I
Dans cette âme peu à peu dégagée de solennelles erreurs sous l'afflux des joies, divines d'être, par la constance de leurs changements qui suivent l'heure, toujours les mêmes, la lumière s'est faite et la simplicité. Et d'un progrès ininterrompu je m'élève jusqu'à ma vérité intime: déjà je l'entrevois, et c'est celle de l'absolu.—Ainsi, d'un geste large de rames, puis d'ailes, d'élément en élément plus fluides, ainsi, avec une lenteur ample, ainsi retourner à l'infini, et vers lui d'abord franchir l'ombre, puis s'éclairer et puis luire de lui, jusque'enfin la minute où le temps, brusquant la tangence, s'abîmera, simplifié, dans l'immense, et laissera la parcelle lumineuse regagner le foyer primitif.
Ou bien au bord de la mer, ou bien sous les premières ramures de la forêt, je m'assieds, seul parfois, plus souvent près de moi celle dont les jambes fortes et lisses sont comme les jeunes troncs de deux cocotiers vigoureux, celle dont les lèvres savent les noms des Dieux, le mien et rire,—et nous vivons, dans la lumière, simplement.
Quand elle est sérieuse, quand on me croirait songeur,—en effet, nous réfléchissons, tous deux: moi (comme jadis sur les flots du voyage, mais avec une joie que j'ignorais alors) la lumière du soleil; elle, le rayonnement dont il emplit mes yeux. Notre simplicité s'épanouit dans la lumière. Elle nous dit tout ce qu'il importe de connaître, au présent.
Pourtant il nous arrive de frissonner, quand nous sentons que nos âmes viennent d'être visitées par le reflet d'un Secret perdu, d'un des suprêmes secrets que possédaient les aïeux de Téhura: plus près que nous du Grand Coeur, ils ignoraient tout de ce que nous savons.

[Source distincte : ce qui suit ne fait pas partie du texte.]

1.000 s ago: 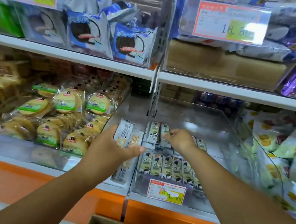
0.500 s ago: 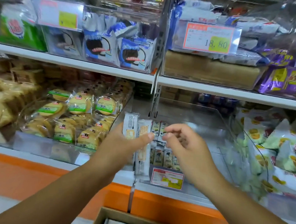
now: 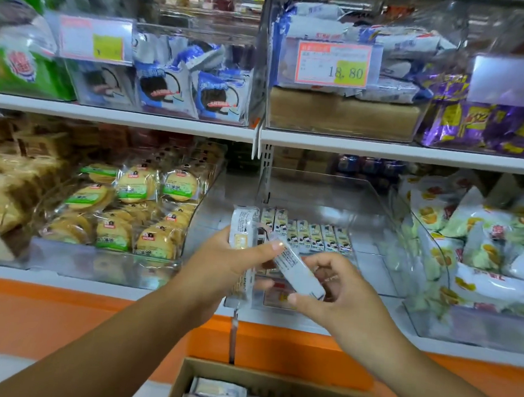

Car le Soleil, par delà les laborieuses et mal sûres opérations de la raison, aux aïeux de Téhura révélait le mystère et le motif de vivre. A nous il enseigne, en nous il éveille la vie seulement, lumineuse et simple. Au moins, c'est la vraie! l'horizontal domaine de l'instant où je m'agite, dans ma chair heureuse et dans mon esprit ébloui. A me contenter de ce domaine et à bien jouir de lui, je mériterai d'atteindre une station plus haute, horizontale elle aussi, et, de stations en stations, ascendantes toutes et chacune horizontale, à l'infini où sont tous les secrets je retournerai.
De ce sommet de la Terre Délicieuse, que j'ai pitié, quand ces ressouvenirs m'importunent, aux compliqués soucis d'avenir où se fatigue l'importance citadine et d'Europe, sans éclat, que celui, morne, du métal, sans richesse, que celle-là, creuse, et la rime des monnaies, vile fanfare de temps qui passe, de temps passé, sans que rien, hors cette ritournelle, ait marqué l'affre ou le délice du passage. Comme elle a perdu le sens de l'éternité, l'Europe ignore le présent. L'activité des hommes s'y consume dans la préoccupation de l'insaisissable demain, et, quand ils ont un peu de répit, le passé, qu'ils n'ont pas vécu sous les seules espèces vitales du présent, ressuscite, aigri de rancunes, dans leur pensée brûlée de regrets. Regrets et remords, espoirs et désirs: ils furent et ils seront. Ils ne sont jamais.
Moi, maintenant, dans la Terre Délicieuse, vraiment Moi maintenant, je vénère les menues péripéties quotidiennes et leur signification profonde. Avec simplicité je jouis de la lumière pendant qu'elle brille. Moi, maintenant, je sais vivre.
Non pas le jugement des autres m'intéresse, ni eux le mien: mais vois-tu l'ombre balancée du tamaris sur le seuil de ma case? Qu'il est heureux et beau! Qu'il est riche! Qu'il est généreux! Comme il partage la joie qu'il me donne!
Non pas ce que je ferai, ce soir, ni l'échéance de demain; non plus les fameuses Questions proposées à l'inquiétude publique.—Je regarde un sein de femme, je l'admire et j'y trouve de graves enseignements, je l'écoute, et docile j'obéis, s'il commande.
Et je sais de même quelle science émane d'une tête tremblante de vieillard et de la bouche fraîche d'un enfant qui rit.
Et je sais que cette science est toute la science, tout l'art et toute la vie.
Par elle, on comprend ce qui est, on aime ce qui est: l'enfant, dans l'enfant. Pourquoi l'homme futur?
Par elle, on touche à l'éternel, qui n'a pas d'avenir,—et par cette science de joie et d'amour qui fleurit dans tes jardins, ô Terre Délicieuse, j'ai connu le bonheur et je me suis guéri du mal occidental d'espérer.